(a) It must be shown by the methods of paragraph (b) and either paragraph (c) or (d) of this section, that the airplane is free from flutter, control reversal, and divergence for any condition of operation within the limit V-n envelope and at all speeds up to the speed specified for the selected method. In addition—
(1) Adequate tolerances must be established for quantities which affect flutter, including speed, damping, mass balance, and control system stiffness; and
(2) The natural frequencies of main structural components must be determined by vibration tests or other approved methods.
(b) Flight flutter tests must be made to show that the airplane is free from flutter, control reversal and divergence and to show that—
(1) Proper and adequate attempts to induce flutter have been made within the speed range up to VD/MD, or VDF/MDF for jets;
(2) The vibratory response of the structure during the test indicates freedom from flutter;
(3) A proper margin of damping exists at VD/MD, or VDF/MDF for jets; and
(4) As VD/MD (or VDF/MDF for jets) is approached, there is no large or rapid reduction in damping.
(c) Any rational analysis used to predict freedom from flutter, control reversal and divergence must cover all speeds up to 1.2 VD/1.2 MD, limited to Mach 1.0 for subsonic airplanes.
(d) Compliance with the rigidity and mass balance criteria (pages 4-12), in Airframe and Equipment Engineering Report No. 45 (as corrected) “Simplified Flutter Prevention Criteria” (published by the Federal Aviation Administration) may be accomplished to show that the airplane is free from flutter, control reversal, or divergence if—
(1) VD/MD for the airplane is less than 260 knots (EAS) and less than Mach 0.5,
(2) The wing and aileron flutter prevention criteria, as represented by the wing torsional stiffness and aileron balance criteria, are limited in use to airplanes without large mass concentrations (such as engines, floats, or fuel tanks in outer wing panels) along the wing span, and
(3) The airplane—
(i) Does not have a T-tail or other unconventional tail configurations;
(ii) Does not have unusual mass distributions or other unconventional design features that affect the applicability of the criteria, and
(iii) Has fixed-fin and fixed-stabilizer surfaces.
(e) For turbopropeller-powered airplanes, the dynamic evaluation must include—
(1) Whirl mode degree of freedom which takes into account the stability of the plane of rotation of the propeller and significant elastic, inertial, and aerodynamic forces, and
(2) Propeller, engine, engine mount, and airplane structure stiffness and damping variations appropriate to the particular configuration.
(f) Freedom from flutter, control reversal, and divergence up to VD/MD must be shown as follows:
(1) For airplanes that meet the criteria of paragraphs (d)(1) through (d)(3) of this section, after the failure, malfunction, or disconnection of any single element in any tab control system.
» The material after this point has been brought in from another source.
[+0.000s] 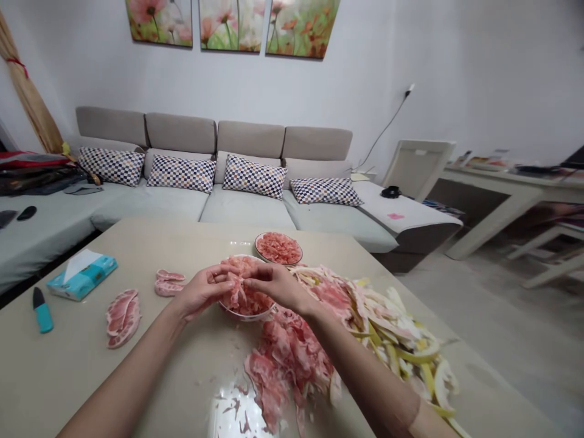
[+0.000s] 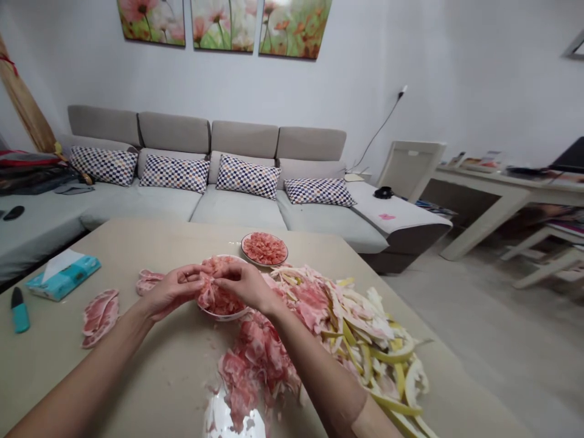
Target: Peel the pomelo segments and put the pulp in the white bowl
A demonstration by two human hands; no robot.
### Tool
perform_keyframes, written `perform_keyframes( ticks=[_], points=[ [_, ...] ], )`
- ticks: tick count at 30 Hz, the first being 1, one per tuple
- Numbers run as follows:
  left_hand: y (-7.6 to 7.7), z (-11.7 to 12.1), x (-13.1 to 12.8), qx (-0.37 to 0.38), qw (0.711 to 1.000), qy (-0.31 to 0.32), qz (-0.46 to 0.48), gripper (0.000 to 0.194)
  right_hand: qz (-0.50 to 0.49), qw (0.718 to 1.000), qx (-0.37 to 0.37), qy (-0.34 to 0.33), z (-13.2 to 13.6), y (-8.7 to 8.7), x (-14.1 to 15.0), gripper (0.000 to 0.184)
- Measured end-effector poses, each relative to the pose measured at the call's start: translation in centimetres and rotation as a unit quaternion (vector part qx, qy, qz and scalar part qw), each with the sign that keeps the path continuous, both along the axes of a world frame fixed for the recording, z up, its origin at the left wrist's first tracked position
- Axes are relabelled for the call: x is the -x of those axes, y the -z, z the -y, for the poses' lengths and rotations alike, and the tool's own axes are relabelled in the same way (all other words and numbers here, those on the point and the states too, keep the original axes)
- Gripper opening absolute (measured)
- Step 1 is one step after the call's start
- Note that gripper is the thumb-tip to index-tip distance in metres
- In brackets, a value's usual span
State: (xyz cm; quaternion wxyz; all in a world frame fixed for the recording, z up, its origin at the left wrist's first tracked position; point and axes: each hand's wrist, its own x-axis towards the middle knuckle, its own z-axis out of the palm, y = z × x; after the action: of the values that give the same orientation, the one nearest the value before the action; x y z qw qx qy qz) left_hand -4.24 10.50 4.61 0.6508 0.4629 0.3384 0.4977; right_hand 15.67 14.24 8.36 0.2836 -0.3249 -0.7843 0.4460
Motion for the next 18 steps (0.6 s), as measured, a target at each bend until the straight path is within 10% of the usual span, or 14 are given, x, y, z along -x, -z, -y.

(2) For airplanes other than those described in paragraph (f)(1) of this section, after the failure, malfunction, or disconnection of any single element in the primary flight control system, any tab control system, or any flutter damper.
(g) For airplanes showing compliance with the fail-safe criteria of §§ 23.571 and 23.572, the airplane must be shown by analysis to be free from flutter up to VD/MD after fatigue failure, or obvious partial failure, of a principal structural element.
(h) For airplanes showing compliance with the damage tolerance criteria of § 23.573, the airplane must be shown by analysis to be free from flutter up to VD/MD with the extent of damage for which residual strength is demonstrated.
(i) For modifications to the type design that could affect the flutter characteristics, compliance with paragraph (a) of this section must be shown, except that analysis based on previously approved data may be used alone to show freedom from flutter, control reversal and divergence, for all speeds up to the speed specified for the selected method.